Clearly, if it wants to keep the war non-nuclear, India must avoid using the opportunity of war instinctively, to degrade the Pakistani military. This is counter-intuitive in the Clausewitzian framework, in that war is taken as meant for just this purpose: to militarily grapple with and hurl down the enemy.

However, Clausewitz needs adapting to the nuclear age. In the nuclear age, Clausewitz’s foremost principle—that the political retains primacy over the military even in war—dictates that nuclear war avoidance continues to make sense even when engaged in military hostilities.

This implies India’s strategic response should not be military-centric and military-led, as much as have the military play second fiddle to a more significant politico-diplomatic prong of war strategy. The latter must be weighed in a manner as to beget war aims, with the military posturing at best to strengthen the political hand. Adapting war strategy to the nuclear age implies ruling out a military-dominant war strategy.

The political hand in such a case understandably entails a tradeoff: Pakistan to roll back terror with a tacit Indian promise to meaningfully address ‘outstanding issues’, shorthand for Kashmir. Foreign interlocutors agreeable to both and the back channel can serve as conduit. Internally, the public may need to be conditioned to get off the war horse. Such political exertion alone can bring about the first scenario: of nuclear non-use by Pakistan.

Military application in this case would then begin and end with the limited offensives by India’s pivot corps, corps deployed along the border in a defensive role but with an offensive bias. In the second scenario, Pakistan’s hand is forced towards the nuclear button owing not so much to the limited offensives, but due to India’s three strike corps shown as mobilizing in the wake of these limited offensives.

For staying relevant, scenario building usually reflects current thinking. In the second scenario, not only is the Pakistan army degraded starting ‘I’ Day (Incident Day)—the day of the terror attack—but is mauled further in the duration of the conflict. Even after the exchange involving six nuclear weapons—two of Pakistan and double that number of India—India proceeds to up-the-ante by launching its three strike corps to force Pakistan’s hand into capitulation.

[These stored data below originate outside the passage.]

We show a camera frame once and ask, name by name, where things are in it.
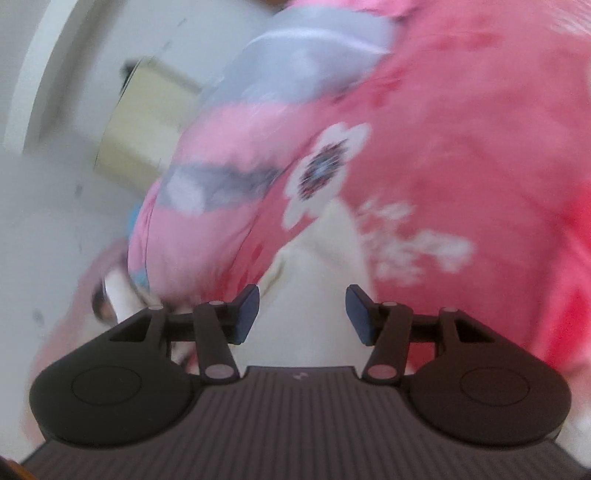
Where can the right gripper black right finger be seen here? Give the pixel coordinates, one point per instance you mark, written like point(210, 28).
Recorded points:
point(462, 378)

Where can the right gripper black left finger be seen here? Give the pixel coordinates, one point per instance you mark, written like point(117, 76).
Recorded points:
point(140, 377)

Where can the cream white knit sweater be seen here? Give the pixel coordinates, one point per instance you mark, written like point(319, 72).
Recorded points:
point(302, 319)

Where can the white striped garment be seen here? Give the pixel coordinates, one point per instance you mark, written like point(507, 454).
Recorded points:
point(117, 298)

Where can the pink red floral bedsheet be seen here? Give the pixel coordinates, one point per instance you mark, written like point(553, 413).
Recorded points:
point(473, 188)

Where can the beige wooden cabinet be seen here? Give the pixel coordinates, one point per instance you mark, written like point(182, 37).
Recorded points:
point(156, 104)

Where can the pink grey floral duvet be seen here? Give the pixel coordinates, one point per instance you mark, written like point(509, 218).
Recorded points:
point(262, 141)

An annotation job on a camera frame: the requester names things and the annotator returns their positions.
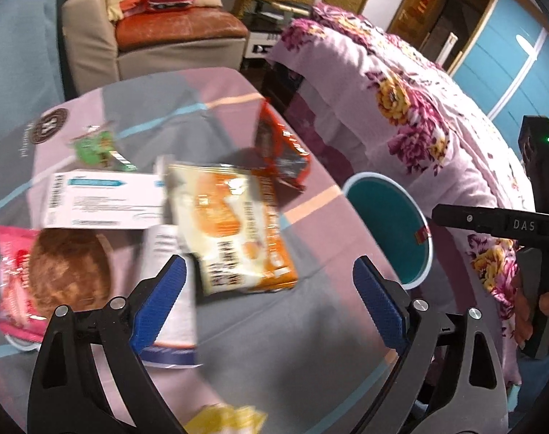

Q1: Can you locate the plaid tablecloth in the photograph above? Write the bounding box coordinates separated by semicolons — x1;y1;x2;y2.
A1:
0;69;395;433

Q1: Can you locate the woven brown bowl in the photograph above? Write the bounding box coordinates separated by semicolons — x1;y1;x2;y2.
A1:
28;228;113;318

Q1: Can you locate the white medicine box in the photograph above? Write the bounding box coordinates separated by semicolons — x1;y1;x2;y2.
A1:
41;170;165;230

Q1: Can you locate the teal trash bin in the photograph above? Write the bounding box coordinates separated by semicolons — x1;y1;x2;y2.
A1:
343;171;434;290

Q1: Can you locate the beige armchair orange cushion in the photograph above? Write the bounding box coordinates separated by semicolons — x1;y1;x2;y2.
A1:
62;0;249;94

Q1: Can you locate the white paper cup blue band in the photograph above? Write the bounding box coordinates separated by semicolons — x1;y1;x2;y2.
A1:
131;224;199;369

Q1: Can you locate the wooden door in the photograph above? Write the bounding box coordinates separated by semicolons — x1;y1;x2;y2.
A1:
387;0;446;49

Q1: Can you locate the green candy clear wrapper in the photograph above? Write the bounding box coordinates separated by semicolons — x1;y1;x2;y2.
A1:
68;123;137;173

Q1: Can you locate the cake snack bag orange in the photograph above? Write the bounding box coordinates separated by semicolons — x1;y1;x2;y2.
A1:
164;163;299;295

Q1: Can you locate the black tv stand shelf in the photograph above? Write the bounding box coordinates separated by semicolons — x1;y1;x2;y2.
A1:
241;0;312;69

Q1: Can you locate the orange red snack wrapper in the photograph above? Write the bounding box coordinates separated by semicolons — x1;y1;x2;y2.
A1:
255;100;311;190

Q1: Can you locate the pink nabati wafer wrapper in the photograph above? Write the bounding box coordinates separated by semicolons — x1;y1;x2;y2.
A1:
0;225;48;343

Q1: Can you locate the green yogurt cup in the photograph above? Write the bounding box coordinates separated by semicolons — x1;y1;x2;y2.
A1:
4;334;41;353

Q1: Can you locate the floral pink bed blanket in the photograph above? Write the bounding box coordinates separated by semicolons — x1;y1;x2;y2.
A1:
267;4;535;386

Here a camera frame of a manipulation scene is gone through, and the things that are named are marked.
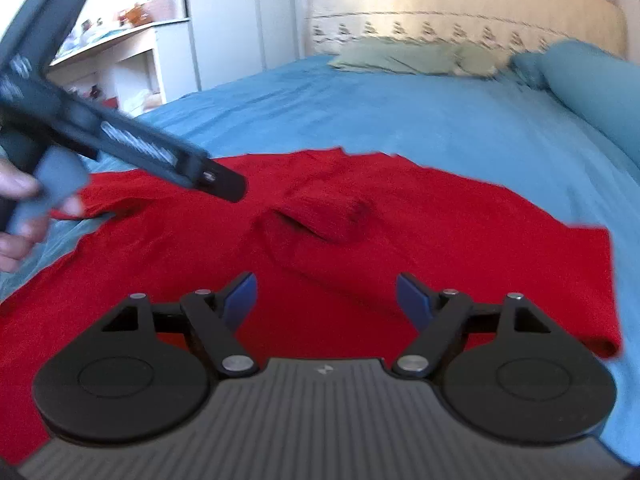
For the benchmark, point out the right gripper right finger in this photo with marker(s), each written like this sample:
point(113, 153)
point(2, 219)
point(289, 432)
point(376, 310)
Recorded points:
point(507, 370)

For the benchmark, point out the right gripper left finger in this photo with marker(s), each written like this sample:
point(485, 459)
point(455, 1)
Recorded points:
point(145, 369)

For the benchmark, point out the red knit sweater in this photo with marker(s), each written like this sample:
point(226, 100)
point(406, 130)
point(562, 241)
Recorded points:
point(326, 234)

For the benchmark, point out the white shelf desk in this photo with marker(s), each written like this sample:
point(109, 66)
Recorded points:
point(140, 68)

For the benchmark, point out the white grey wardrobe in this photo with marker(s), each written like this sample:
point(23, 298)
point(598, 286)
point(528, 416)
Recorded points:
point(233, 39)

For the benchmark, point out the blue bed sheet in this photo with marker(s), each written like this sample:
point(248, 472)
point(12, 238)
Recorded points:
point(497, 131)

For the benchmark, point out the folded blue duvet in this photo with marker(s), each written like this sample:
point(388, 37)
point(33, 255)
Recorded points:
point(597, 86)

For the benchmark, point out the green flat pillow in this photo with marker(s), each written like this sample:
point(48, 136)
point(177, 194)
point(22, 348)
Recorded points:
point(440, 58)

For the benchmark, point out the beige quilted headboard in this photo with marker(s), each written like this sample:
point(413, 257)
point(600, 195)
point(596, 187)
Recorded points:
point(508, 25)

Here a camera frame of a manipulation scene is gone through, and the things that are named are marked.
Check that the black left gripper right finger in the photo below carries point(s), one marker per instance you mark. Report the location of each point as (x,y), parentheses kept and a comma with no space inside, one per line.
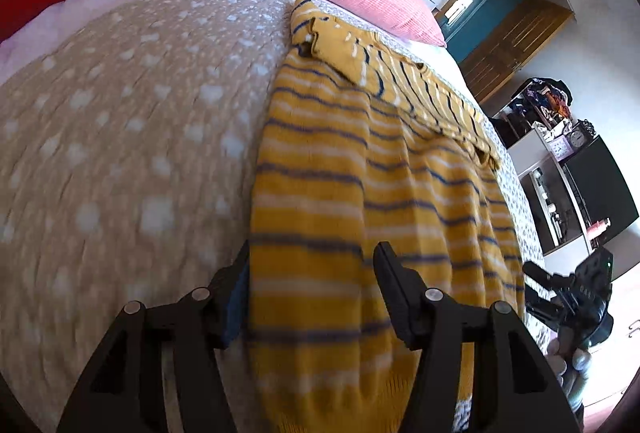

This suggests a delusional intent to prevail in a nuclear war. While the scenario ends happily without prompting a strategic nuclear exchange, it is dangerously over-reliant on American intercession.
The second scenario, in as much as it reflects current thinking, emphasizes a military dominant strategy that not only prompts nuclear war but also rules in catastrophic nuclear consequences. It thereby misleads that war is fightable and winnable, and indeed, so is nuclear war.

The best case scenario is therefore the only way out. Getting there is through jettisoning the misreading of Clausewitz that war is politics by military means, by a return to Cluasewitz’s original thought that war is politics but with only an admixture of military means.